Participation in both Wavepiston (2015, force-cancellation wave converter) and W2EW (2019, coordinator) points to mooring and anchoring as the core technical contribution across all wave energy work.
VRYHOF ANCHORS BV
Dutch offshore anchoring SME developing wave energy and desalination systems for island decarbonisation.
Their core work
Vryhof Anchors BV is a Dutch SME based in Schiedam — the heart of the Netherlands' offshore industry — specializing in anchoring and mooring systems for marine applications. Their involvement in H2020 wave energy projects reflects a deliberate strategic move to apply offshore anchoring expertise to the emerging wave energy sector, where securing floating converters to the seabed is a core engineering challenge. By 2019 they had progressed to coordinating their own project (W2EW), combining wave energy harvesting with seawater desalination to provide fully renewable electricity and clean water to remote islands. This positions them as a practical, hardware-oriented contributor at the intersection of offshore engineering and island energy independence.
What they specialise in
Both H2020 projects target wave energy specifically — Wavepiston focused on low-cost conversion through force cancellation, W2EW on full-potential harvesting for electricity generation.
W2EW explicitly targets decarbonising islands by pairing wave power with desalination, broadening the application beyond pure energy technology.
W2EW's stated objective combines sustainable electricity with desalination, adding water security as a second output of their wave energy system.
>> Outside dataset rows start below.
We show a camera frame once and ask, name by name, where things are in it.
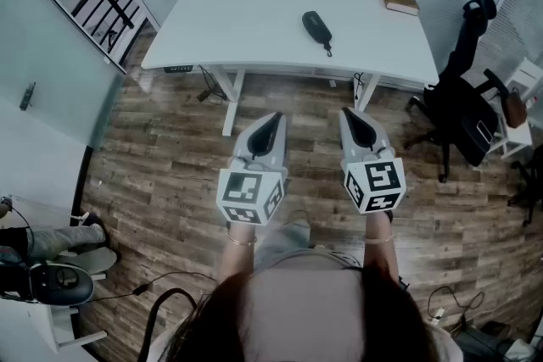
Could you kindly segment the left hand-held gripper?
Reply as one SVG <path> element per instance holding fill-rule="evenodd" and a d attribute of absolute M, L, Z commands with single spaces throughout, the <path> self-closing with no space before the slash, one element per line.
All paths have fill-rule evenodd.
<path fill-rule="evenodd" d="M 287 118 L 281 112 L 260 117 L 238 135 L 236 158 L 221 169 L 216 194 L 228 222 L 269 224 L 286 196 L 287 154 Z"/>

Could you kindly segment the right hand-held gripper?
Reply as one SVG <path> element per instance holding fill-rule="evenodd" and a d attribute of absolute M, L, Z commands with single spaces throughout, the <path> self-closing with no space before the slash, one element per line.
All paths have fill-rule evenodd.
<path fill-rule="evenodd" d="M 402 159 L 388 148 L 384 128 L 370 115 L 343 107 L 339 129 L 343 185 L 358 213 L 396 209 L 406 193 L 405 171 Z"/>
How they've shifted over time
In their first H2020 engagement (2015), Vryhof participated as a component supplier or technical partner in Wavepiston — a project focused on reducing the cost of wave energy through force cancellation — with no keywords logged, suggesting a supporting rather than defining role. By 2019 they had stepped up to coordinator on W2EW, and all documented keywords now cluster tightly around wave energy, island decarbonisation, and desalination, showing a shift from specialist contributor to project leader with a defined application focus. The trajectory is clear: from offshore hardware supplier feeding into someone else's energy project, toward an autonomous integrator building complete renewable solutions for energy- and water-stressed island communities.
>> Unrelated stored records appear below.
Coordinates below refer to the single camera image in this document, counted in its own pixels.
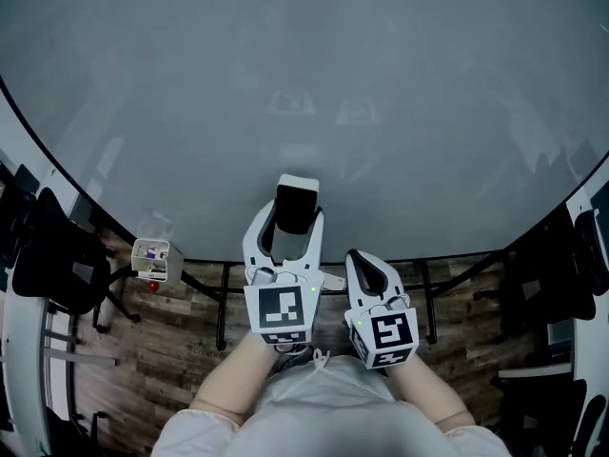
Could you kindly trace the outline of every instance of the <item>black and white marker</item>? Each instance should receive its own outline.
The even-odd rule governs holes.
[[[417,313],[398,272],[378,257],[351,250],[344,261],[351,309],[349,338],[367,368],[406,362],[419,345]]]

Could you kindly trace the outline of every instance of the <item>small white container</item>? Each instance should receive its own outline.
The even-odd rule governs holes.
[[[138,278],[175,285],[182,278],[184,256],[167,240],[137,239],[131,251],[131,268]]]

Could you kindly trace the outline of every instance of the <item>white shirt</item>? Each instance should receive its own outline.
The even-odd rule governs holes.
[[[509,457],[488,429],[443,434],[358,359],[328,359],[316,354],[270,378],[242,427],[207,411],[180,411],[152,457]]]

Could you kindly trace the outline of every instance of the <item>black office chair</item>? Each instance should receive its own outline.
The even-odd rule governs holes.
[[[78,424],[78,422],[65,421],[59,418],[50,408],[47,408],[49,421],[50,452],[53,457],[72,455],[87,455],[90,457],[130,457],[133,452],[124,453],[101,447],[97,442],[97,420],[106,418],[106,414],[98,411],[93,414],[91,432]]]
[[[70,315],[94,308],[98,314],[108,298],[129,320],[140,321],[139,315],[130,314],[108,288],[116,276],[110,274],[106,246],[97,235],[66,217],[50,189],[43,189],[36,199],[32,193],[7,186],[0,197],[0,211],[0,240],[5,241],[5,248],[10,244],[8,251],[16,258],[12,278],[16,294],[48,297],[57,309]]]
[[[509,444],[515,457],[529,456],[537,446],[548,457],[584,457],[606,402],[604,397],[596,396],[583,412],[586,382],[570,378],[569,373],[564,373],[509,379],[498,376],[491,380],[505,394],[501,419],[492,429]],[[524,416],[535,418],[538,425],[523,428]]]
[[[505,280],[498,290],[478,291],[474,299],[498,298],[501,343],[525,327],[542,327],[569,318],[592,320],[594,295],[609,288],[594,213],[583,212],[575,226],[566,207],[553,213],[543,228],[520,240],[506,255]],[[537,292],[525,293],[537,286]]]

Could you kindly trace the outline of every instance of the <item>person's arm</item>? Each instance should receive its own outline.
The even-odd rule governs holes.
[[[217,413],[241,425],[279,354],[249,332],[205,378],[191,409]]]
[[[402,399],[417,407],[441,431],[476,424],[459,395],[416,354],[386,372]]]
Vryhof is moving toward becoming a systems integrator for island-scale renewable energy, combining their anchoring hardware with wave energy and desalination — future collaborations would likely fit projects targeting remote coastal communities, small island states, or off-grid energy independence.
How they like to work
Vryhof has operated in both follower and leader roles within a short H2020 track record, starting as a participant and graduating to coordinator by their second project. Their consortia are small — 4 unique partners across 3 countries — suggesting they prefer lean, focused partnerships over large multi-actor programs. This points to a hands-on, engineering-driven collaboration style where they expect to own a defined technical workpackage rather than play an advisory or administrative role.
Vryhof's H2020 network is compact: 4 unique partners across 3 countries, consistent with the SME Instrument model where consortia are intentionally small. Their geographic reach spans at least the North Sea / Atlantic European corridor, which aligns with the wave energy resource map.
What sets them apart
Vryhof Anchors is one of very few industrial SMEs bringing proven offshore anchoring hardware expertise directly into wave energy R&D — most wave energy consortia struggle to bridge the gap between academic converter design and real-world seabed deployment. Their Schiedam base places them inside the world's largest offshore supply chain, giving them supplier relationships and testing infrastructure that university partners cannot offer. For a consortium developing a wave energy device that needs to survive open-ocean conditions, Vryhof provides the credibility that the system can actually be installed and maintained.
Highlights from their portfolio
- W2EWVryhof's coordinator role in this 2019–2023 Innovation Action — combining wave power with desalination for island communities — marks their evolution from component supplier to project lead and represents their most fully developed, funded technical vision.
- WavepistonTheir earliest H2020 involvement (2015) as participant in a force-cancellation wave energy converter demonstrates early-stage engagement with the wave energy sector before it became their strategic focus.